Data block: Begin

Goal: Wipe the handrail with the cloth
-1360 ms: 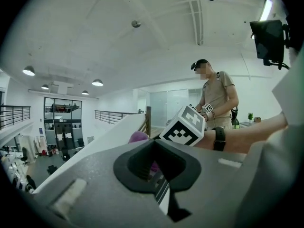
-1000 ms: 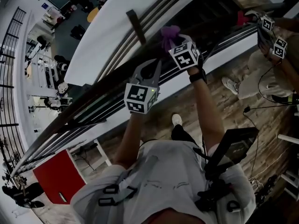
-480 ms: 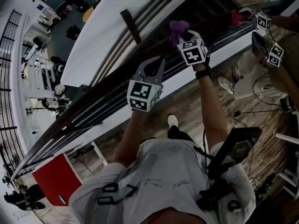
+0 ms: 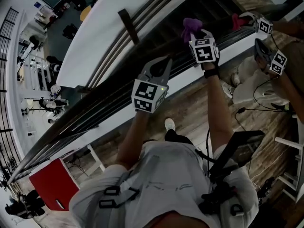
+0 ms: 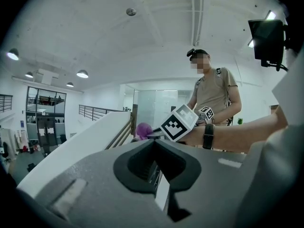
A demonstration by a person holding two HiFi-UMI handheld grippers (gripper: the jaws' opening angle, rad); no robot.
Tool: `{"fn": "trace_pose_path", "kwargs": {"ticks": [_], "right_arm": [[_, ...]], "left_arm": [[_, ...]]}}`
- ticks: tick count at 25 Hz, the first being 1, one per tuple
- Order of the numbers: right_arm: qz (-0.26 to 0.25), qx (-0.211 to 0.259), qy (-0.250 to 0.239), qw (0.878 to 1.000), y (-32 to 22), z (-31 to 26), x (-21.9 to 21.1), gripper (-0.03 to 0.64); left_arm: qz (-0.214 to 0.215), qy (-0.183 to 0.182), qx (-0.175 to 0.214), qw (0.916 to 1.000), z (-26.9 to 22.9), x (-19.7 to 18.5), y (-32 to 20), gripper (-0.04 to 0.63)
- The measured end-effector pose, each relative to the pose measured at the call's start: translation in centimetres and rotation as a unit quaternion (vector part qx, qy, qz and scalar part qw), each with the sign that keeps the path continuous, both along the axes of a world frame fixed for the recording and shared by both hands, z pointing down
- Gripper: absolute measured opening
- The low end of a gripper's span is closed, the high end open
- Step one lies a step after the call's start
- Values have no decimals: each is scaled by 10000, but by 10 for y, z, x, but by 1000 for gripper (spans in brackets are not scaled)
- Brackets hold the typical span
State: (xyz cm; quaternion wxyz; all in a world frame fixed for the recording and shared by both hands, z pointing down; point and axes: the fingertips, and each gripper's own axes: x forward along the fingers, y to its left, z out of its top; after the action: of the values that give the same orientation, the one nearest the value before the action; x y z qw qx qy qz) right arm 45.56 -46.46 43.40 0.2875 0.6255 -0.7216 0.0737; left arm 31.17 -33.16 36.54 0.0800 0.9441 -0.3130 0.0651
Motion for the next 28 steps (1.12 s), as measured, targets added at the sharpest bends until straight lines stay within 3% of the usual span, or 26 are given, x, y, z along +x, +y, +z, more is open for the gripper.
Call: {"fn": "trace_pose_path", "kwargs": {"ticks": [10, 16, 21, 25, 28], "right_arm": [[370, 27, 109, 9993, -17, 1, 37, 57], [102, 165, 1183, 9928, -10, 1, 15, 55], [-731, 864, 1044, 9881, 4, -48, -106, 55], [-1591, 1044, 639, 9797, 25, -46, -235, 55], [-2209, 1112, 482, 9677, 56, -41, -329, 55]], "left_arm": [[79, 130, 52, 9999, -5, 20, -4, 0], [-271, 61, 257, 9993, -10, -12, 4, 0], [-1066, 22, 496, 9931, -43, -98, 13, 0], [-2014, -35, 536, 9780, -40, -202, 23, 0], [-2675, -89, 562, 9619, -35, -285, 48, 0]]}}
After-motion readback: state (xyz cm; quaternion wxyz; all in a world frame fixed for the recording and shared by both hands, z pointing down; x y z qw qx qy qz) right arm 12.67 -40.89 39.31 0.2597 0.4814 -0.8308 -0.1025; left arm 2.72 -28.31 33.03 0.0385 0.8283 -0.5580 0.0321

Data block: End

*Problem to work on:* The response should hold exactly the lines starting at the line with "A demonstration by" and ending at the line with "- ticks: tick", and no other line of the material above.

*Reply:*
A demonstration by a person holding two HiFi-UMI handheld grippers (gripper: the jaws' opening angle, rad); no robot.
Tool: `{"fn": "trace_pose_path", "kwargs": {"ticks": [_], "right_arm": [[_, ...]], "left_arm": [[_, ...]]}}`
- ticks: tick count at 25 Hz, the first being 1, one per tuple

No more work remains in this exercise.